**REQUIRED WORK**
Your task is to copy the stretch of lines in the records below that begins with the line containing "white paper bag." and ends with the line containing "Annotation job — place one or more dots on the yellow", exactly as written, with nothing added.

**PROVIDED DATA**
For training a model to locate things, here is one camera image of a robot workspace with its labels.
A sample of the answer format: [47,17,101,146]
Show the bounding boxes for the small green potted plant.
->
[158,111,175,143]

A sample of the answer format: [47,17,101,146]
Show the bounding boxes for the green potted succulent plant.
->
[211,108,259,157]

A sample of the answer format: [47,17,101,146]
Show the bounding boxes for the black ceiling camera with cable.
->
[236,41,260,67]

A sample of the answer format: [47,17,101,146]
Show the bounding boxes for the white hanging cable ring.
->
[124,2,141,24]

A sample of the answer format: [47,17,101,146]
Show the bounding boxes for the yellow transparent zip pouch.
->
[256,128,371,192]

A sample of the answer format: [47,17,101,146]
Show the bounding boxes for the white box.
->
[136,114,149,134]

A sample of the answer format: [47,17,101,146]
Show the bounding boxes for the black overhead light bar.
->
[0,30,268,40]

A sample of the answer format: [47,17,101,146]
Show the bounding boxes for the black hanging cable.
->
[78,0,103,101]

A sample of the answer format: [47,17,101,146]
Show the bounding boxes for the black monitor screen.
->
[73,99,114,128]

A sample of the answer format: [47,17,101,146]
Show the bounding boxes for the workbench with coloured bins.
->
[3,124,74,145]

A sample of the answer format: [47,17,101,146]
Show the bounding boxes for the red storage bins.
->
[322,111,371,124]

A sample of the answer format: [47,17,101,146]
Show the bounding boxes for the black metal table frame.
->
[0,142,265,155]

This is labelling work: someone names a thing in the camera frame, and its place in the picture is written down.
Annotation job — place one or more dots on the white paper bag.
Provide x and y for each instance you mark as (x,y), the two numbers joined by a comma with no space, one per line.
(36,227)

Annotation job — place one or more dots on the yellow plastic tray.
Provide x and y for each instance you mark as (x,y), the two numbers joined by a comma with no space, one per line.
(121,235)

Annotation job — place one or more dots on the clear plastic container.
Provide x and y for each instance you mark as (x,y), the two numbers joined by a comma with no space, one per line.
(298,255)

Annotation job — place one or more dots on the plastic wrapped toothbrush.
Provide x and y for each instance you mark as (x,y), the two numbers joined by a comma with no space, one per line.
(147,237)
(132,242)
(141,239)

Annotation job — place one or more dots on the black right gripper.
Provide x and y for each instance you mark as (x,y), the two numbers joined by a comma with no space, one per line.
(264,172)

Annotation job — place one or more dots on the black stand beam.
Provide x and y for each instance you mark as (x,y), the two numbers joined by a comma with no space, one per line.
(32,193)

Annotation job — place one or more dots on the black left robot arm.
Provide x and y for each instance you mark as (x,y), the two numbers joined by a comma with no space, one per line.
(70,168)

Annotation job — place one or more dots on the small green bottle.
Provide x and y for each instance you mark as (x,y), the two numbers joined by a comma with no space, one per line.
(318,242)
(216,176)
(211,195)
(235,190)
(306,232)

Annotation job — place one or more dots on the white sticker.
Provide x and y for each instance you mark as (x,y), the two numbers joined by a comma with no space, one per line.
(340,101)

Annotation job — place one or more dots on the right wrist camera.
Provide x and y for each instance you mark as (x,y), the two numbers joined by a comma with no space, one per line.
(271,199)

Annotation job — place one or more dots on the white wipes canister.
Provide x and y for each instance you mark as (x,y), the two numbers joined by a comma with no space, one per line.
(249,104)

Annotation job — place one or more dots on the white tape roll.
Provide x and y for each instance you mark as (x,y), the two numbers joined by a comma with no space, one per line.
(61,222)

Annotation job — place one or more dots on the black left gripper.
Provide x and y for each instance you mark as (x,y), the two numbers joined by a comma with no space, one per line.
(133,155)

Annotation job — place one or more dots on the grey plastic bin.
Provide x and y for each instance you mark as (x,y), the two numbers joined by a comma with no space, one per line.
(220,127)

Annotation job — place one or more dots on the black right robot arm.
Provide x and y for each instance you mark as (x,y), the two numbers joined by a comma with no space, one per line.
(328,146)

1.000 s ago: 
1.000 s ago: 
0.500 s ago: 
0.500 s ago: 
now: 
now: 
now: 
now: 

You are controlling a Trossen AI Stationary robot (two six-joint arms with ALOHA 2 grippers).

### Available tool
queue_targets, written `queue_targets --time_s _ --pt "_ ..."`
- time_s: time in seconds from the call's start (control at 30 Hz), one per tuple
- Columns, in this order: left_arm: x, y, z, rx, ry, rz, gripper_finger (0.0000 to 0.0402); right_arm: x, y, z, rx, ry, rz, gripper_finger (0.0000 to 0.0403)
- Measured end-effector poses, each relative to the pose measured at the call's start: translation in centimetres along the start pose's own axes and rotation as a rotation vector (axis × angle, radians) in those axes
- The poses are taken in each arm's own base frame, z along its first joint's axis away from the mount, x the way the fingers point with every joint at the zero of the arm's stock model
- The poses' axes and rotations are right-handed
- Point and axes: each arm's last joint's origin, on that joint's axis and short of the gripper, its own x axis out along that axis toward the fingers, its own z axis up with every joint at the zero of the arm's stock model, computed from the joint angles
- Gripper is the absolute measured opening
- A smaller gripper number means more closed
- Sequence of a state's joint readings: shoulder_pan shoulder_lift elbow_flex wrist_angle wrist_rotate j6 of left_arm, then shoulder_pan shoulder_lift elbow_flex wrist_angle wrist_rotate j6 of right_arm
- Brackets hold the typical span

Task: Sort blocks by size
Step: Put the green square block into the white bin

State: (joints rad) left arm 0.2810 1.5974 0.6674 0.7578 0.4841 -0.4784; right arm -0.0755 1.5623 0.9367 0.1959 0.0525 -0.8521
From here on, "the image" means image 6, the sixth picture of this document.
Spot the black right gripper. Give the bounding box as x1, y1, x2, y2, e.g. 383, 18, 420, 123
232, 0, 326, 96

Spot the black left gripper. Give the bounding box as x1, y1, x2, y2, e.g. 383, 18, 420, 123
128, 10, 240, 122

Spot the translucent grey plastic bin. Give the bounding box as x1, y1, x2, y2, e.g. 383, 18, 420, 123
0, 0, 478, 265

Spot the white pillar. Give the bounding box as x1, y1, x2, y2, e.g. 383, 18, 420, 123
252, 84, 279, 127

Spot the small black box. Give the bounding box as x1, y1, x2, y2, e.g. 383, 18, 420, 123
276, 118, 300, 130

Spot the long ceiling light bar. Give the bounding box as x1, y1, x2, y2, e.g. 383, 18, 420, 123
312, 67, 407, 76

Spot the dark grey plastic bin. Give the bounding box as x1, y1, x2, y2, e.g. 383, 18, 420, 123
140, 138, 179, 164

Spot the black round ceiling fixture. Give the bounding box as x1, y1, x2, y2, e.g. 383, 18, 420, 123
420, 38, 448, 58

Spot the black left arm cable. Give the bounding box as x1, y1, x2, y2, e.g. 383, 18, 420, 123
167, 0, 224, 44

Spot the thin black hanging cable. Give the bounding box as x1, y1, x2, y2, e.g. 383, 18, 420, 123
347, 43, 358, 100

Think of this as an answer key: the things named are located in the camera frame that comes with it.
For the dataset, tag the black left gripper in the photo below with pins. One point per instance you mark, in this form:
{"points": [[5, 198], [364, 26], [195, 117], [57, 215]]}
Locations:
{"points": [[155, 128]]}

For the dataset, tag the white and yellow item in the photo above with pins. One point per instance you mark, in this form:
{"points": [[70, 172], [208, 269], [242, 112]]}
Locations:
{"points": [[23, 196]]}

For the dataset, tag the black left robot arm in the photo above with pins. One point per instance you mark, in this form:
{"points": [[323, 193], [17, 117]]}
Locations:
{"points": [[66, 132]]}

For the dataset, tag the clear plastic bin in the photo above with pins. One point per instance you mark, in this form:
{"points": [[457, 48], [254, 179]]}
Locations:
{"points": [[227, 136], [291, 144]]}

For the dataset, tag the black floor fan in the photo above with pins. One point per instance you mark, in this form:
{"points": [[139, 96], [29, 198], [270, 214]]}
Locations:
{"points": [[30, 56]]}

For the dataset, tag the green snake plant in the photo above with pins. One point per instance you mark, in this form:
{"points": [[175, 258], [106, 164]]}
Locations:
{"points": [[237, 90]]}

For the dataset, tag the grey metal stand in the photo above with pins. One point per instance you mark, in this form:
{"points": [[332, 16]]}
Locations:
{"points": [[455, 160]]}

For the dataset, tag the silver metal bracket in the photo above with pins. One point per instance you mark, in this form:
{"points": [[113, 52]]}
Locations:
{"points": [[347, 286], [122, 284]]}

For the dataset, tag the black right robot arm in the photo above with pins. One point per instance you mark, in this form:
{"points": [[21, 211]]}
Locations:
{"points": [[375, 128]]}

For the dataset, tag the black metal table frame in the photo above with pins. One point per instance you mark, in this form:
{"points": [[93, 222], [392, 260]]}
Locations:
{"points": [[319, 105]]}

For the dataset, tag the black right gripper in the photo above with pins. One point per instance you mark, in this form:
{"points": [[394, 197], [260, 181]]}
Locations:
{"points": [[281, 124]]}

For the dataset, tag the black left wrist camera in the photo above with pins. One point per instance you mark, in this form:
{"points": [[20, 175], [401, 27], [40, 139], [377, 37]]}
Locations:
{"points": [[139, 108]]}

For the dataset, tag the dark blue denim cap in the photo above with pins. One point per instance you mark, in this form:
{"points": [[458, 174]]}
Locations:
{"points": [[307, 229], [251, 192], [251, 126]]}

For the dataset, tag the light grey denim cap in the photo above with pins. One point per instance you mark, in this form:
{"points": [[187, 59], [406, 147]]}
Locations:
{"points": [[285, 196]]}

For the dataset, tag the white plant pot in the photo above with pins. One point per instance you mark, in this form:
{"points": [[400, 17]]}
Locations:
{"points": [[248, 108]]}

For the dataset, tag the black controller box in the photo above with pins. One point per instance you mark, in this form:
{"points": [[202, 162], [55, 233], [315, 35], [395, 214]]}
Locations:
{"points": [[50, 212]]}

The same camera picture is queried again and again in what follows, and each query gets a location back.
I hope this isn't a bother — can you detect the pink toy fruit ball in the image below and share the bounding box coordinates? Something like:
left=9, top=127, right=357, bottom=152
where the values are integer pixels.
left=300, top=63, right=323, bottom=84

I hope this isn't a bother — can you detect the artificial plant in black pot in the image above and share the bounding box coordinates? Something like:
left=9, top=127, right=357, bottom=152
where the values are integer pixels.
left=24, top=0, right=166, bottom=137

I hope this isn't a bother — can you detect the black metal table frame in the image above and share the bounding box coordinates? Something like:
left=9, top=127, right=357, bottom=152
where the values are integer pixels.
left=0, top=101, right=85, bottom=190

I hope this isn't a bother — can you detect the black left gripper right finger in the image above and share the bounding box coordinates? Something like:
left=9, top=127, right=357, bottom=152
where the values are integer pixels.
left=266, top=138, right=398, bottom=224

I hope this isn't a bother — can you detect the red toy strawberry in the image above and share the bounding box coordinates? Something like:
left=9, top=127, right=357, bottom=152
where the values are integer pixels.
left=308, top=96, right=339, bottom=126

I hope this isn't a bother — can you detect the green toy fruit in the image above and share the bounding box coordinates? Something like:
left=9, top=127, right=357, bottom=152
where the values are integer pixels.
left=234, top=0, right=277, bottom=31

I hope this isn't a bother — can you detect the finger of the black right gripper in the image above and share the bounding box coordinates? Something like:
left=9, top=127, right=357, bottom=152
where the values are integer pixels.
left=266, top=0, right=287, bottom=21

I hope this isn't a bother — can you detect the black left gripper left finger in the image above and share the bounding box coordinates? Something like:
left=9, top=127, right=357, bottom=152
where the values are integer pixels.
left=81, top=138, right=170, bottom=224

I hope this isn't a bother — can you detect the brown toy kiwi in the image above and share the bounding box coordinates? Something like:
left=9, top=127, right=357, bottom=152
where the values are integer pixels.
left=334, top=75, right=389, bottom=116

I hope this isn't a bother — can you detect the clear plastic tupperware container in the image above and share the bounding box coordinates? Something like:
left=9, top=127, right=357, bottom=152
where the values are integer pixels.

**RESPONSE AREA**
Annotation job — place one or more dots on the white paper bag.
Provide x and y for each instance you mark as (x,y), the two numbers joined by a comma with no space, one per line.
(36,227)

Annotation job — place one or more dots on the yellow plastic tray.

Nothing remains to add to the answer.